If you mount your chains in a test fixture, and precisely measure performance with calibrated instruments, you will absolutely see significant differences in a controlled experiment, with all other variables removed (too many qualifiers there?). In day-to-day wood cutting, you many not notice.
I have frequently suggested that folks buy 3, identical chains, and sharpen one to 25°, one to 30°, and one to 35° , and try them
side-by-side to see if they
notice any differences in the type of cutting that
they do, with
their saws and
their wood. Even a 10% increase in speed might not make a practical difference to someone who is a casual woodcutter, and who is actually only running the saw 15% of their time in the woods. For production cutters, or situations where a fast cut is necessary, that could be very important. Or, if you just like performance!
So experiment with the chains you have.
25° is normally recommended as optimized for hard or frozen woods.
30° is normally recommended as general for a variety woods.

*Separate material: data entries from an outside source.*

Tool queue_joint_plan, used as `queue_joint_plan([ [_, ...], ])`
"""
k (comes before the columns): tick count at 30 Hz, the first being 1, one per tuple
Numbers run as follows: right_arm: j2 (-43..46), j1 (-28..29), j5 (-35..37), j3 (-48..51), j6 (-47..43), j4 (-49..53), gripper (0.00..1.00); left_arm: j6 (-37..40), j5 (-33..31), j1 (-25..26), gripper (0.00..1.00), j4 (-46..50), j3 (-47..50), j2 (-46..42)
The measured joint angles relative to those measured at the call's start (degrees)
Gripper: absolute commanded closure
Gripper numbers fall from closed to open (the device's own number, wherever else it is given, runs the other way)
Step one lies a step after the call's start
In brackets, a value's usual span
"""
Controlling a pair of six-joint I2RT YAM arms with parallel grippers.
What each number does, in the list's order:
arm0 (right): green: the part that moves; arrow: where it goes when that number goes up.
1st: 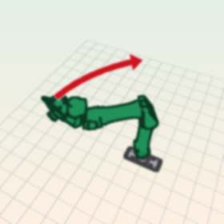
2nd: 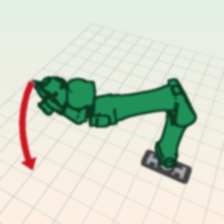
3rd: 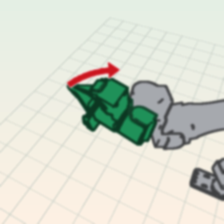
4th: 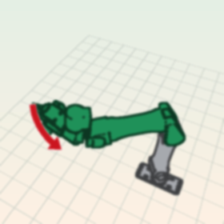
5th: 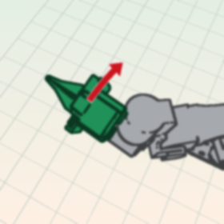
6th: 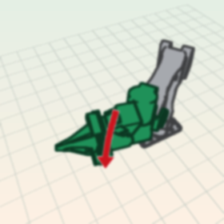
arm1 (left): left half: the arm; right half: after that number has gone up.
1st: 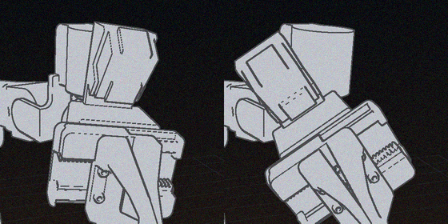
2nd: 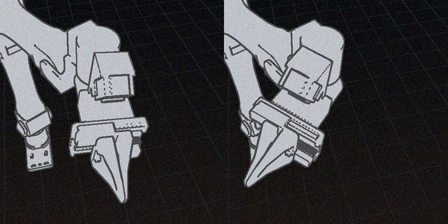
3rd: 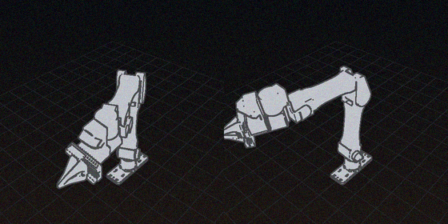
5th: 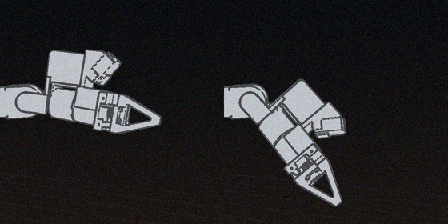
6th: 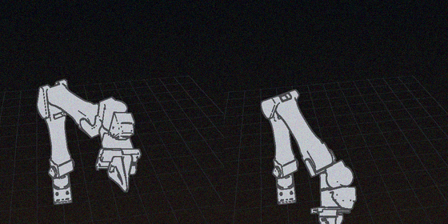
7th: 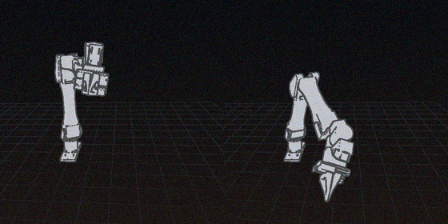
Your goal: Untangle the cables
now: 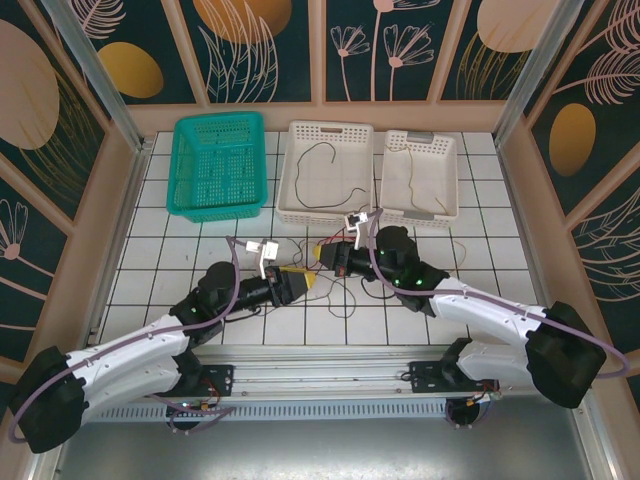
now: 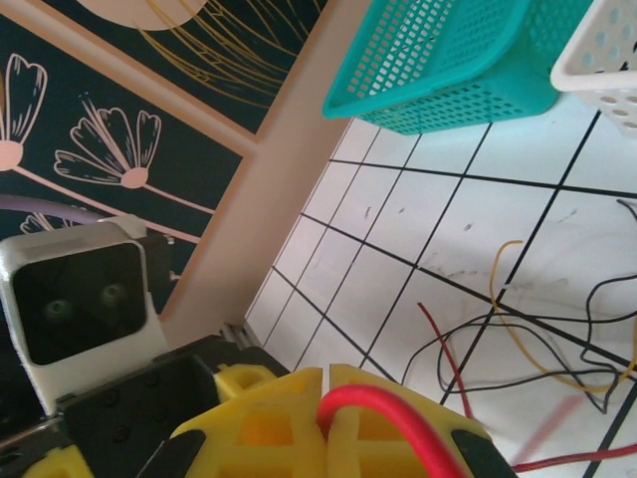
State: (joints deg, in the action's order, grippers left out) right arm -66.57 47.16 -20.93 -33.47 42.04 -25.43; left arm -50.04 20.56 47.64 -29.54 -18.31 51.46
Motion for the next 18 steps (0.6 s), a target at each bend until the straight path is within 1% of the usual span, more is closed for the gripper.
queue_joint_plan([
  [8, 0.1, -0.9, -0.3, -0.2, 0.3, -0.1, 1.00, 3.9, -0.5, 0.0, 0.45, 7.5, 0.0, -3.5],
  [14, -0.4, -0.9, -2.6, -1.9, 0.4, -0.2, 1.00, 4.8, -1.1, 0.0, 0.45, 8.9, 0.0, -3.4],
  [16, -1.5, -0.6, -3.4, -3.2, 0.3, -0.1, 1.00, 4.8, -1.1, 0.0, 0.47, 8.8, 0.0, -2.9],
  [18, -2.7, 0.0, -4.1, -4.4, 0.3, -0.1, 1.00, 4.8, -1.1, 0.0, 0.54, 8.8, 0.0, -2.4],
])
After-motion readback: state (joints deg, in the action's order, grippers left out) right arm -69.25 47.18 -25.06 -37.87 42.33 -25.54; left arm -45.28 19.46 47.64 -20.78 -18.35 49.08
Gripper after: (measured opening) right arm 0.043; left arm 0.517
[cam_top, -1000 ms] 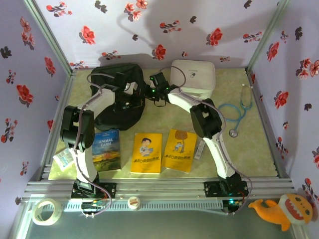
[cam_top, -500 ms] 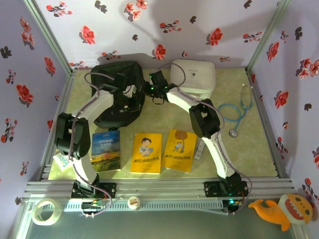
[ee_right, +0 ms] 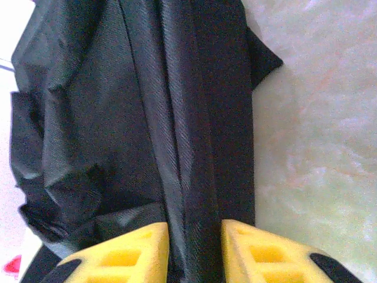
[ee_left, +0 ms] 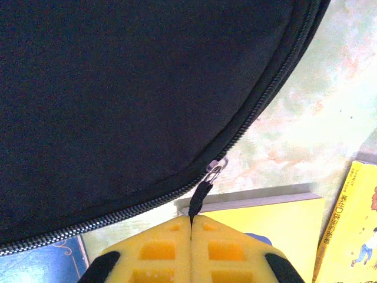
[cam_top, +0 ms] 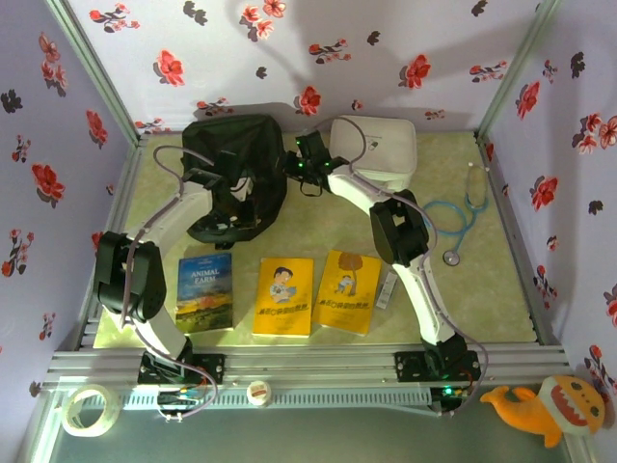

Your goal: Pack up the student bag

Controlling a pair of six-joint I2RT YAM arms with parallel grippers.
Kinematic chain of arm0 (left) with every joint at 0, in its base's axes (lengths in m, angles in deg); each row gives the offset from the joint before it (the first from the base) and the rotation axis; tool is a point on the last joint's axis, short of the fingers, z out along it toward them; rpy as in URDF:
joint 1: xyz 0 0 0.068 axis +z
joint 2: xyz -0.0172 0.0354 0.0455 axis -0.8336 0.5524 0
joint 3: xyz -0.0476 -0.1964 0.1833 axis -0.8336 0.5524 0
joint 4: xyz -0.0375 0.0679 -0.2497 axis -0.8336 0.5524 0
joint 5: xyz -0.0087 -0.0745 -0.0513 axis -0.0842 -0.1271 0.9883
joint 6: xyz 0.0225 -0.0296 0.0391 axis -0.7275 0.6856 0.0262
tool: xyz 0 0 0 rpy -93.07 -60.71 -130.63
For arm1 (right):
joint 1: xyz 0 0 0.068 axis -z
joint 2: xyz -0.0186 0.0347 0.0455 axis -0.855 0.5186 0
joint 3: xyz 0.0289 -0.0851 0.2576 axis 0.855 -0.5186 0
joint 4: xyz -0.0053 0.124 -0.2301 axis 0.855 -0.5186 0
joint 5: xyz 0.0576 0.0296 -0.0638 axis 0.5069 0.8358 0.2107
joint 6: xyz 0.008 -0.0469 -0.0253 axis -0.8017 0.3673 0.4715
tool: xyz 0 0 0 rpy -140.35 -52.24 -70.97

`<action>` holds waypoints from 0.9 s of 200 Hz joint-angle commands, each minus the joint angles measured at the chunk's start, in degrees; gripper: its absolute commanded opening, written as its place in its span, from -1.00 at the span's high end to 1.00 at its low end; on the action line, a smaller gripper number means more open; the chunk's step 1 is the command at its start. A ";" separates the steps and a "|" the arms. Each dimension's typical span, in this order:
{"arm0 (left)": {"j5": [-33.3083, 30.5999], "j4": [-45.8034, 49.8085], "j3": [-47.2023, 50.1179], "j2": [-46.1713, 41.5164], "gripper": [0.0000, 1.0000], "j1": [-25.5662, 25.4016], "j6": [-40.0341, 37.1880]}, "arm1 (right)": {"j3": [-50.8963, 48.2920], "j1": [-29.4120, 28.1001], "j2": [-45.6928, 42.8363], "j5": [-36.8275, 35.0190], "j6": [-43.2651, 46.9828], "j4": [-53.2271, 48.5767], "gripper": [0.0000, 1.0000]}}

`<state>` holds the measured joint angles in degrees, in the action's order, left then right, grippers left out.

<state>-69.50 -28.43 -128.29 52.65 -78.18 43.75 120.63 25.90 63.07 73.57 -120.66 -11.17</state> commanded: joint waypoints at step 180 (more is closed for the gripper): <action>6.69 -4.33 -2.12 0.94 1.00 -0.66 -1.67 | -28.47 -4.58 -14.80 11.91 -24.07 11.83 -0.39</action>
<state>-64.00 -32.11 -129.15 52.85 -78.40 43.72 90.16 21.68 46.08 84.30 -141.09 -1.58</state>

35° is normally recommended as optimized for soft woods.
As
@Mike Kunte notes: depth gauge settings are important too!
There is no reason why you can't have different chains for different cutting situations! No one plays golf with just one club! Your socket set came with more than one socket!
What a lot of people overlook is that the 'top plate angle' (e.g. 30°) is also setting the bevel angle for the side plate cutting edge: the part that does the heavy work of chopping through the wood fibers. So it is more than just the angle of entry.